Impromptu de Catherine Mavrikakis paru en 2022 aux éditions Héliotrope. Europe, je t'aime, moi non plus. Dans un court roman, Catherine Mavrikakis entreprend de décrire les liens affectifs qui nous rattachent au Vieux Continent et à sa «grande culture». Distillé d'une bonne dose d’humour et d'une pincée d’ironie, ce texte nous narre la rencontre surprenante entre une jeune étudiante spécialisée en littérature allemande et son professeur Mueller-Stahl, au détour d’un distributeur de billet de banque. Bien emprunté sur la manière d’utiliser le dit guichet automatique, le vieux professeur lui emprunte quelques billets. De façon assez étonnante, les tribulations nées de cette rencontre hasardeuse vont se révéler cruciales pour Caroline Akerman-Marchand . Catherine Mavrikakis en profite pour tourner en dérision ce quelque chose de la condescendance européenne qui perdure encore aujourd’hui, dans les rapports qui se tissent entre l’Europe et les autres continents, en particulier ici, au Québec. Cette satire, qui n’épargne ni les uns/unes ni les autres, permet également de se moquer de l’admiration béate des intellectuels québécois et nord américains. C'est un point de vue qui n’est pas sans rappeler le long soliloque rageur du troisième roman de l’autrice, Fleurs de crachat, dont les premières lignes vibraient de défi. Pour en savoir plus, je reçois Catherine Mavrikakis, ce soir, à Mission encre noire.

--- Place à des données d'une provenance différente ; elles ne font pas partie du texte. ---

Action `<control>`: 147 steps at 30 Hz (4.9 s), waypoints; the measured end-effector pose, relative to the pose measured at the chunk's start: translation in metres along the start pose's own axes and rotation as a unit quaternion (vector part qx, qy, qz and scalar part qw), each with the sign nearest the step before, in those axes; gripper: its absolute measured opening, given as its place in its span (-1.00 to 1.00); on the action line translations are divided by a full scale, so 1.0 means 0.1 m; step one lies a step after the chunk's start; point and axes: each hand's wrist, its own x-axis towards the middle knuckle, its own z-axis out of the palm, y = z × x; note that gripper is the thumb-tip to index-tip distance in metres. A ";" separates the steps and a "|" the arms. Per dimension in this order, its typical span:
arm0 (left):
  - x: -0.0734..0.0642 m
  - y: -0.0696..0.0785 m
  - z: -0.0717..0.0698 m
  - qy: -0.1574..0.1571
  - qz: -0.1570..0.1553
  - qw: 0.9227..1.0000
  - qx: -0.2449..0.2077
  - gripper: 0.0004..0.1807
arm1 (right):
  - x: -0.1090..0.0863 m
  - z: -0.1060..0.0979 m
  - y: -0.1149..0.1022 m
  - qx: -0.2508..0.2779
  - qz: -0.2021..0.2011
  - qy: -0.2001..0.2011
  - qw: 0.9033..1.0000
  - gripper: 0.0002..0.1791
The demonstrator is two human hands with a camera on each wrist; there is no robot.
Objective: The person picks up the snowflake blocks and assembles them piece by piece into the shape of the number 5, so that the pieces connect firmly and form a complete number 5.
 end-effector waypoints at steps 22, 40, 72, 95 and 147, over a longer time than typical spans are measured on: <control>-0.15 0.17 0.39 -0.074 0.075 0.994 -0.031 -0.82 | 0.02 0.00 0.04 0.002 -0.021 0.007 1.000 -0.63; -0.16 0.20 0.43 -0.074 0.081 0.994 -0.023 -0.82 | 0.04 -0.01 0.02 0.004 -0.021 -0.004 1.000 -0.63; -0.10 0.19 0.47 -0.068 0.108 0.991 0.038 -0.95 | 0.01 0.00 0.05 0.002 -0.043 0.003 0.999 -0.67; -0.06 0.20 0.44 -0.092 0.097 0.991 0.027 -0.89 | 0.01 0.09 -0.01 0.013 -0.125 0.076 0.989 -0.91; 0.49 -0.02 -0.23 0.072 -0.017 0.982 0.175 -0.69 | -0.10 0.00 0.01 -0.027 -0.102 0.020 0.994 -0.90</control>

Extrait:« C'est donc avec un immense espoir, celui d'une vie meilleure, que je me rendis à son bureau, le lendemain de ma rencontre fortuite à la banque avec le professeur Mueller-Stahl. J'avais tant à lui dire et à lui demander...Mais il avait vraisemblablement oublié notre rendez-vous et mes 50 dollars. Je revins le vendredi et me présentai à nouveau le lundi. Ce jour-là, une secrétaire bien aimable et surtout très présente, malgré les remarques de Mueller-Stahl sur l'université et son personnel, me dit que le professeur ne reviendrait qu'en septembre, qu'il était parti en Europe faire de la recherche. Je ne revis mon professeur qu'à la rentrée. Il accepta de diriger mon mémoire à condition que je cite Schlegel. Je continuais de travailler mon allemand, nous conversions dans la langue de Goethe, et ici l'expression est bien littérale, puisque je m'adonnais au Hochdeutsch sorti tout droit des textes du XIXe siècle, du romantisme et du préromantisme. Néanmoins, je n'eus jamais le courage de demander à Karlheinz Mueller-Stahl mes 50 dollars. C'était une somme importante pour moi qui n'avais pas un sou. Mais comment demander au spécialiste de la littérature romantique de penser à ma situation financière? À mes 50 dollars, il ne songea bien sûr jamais.»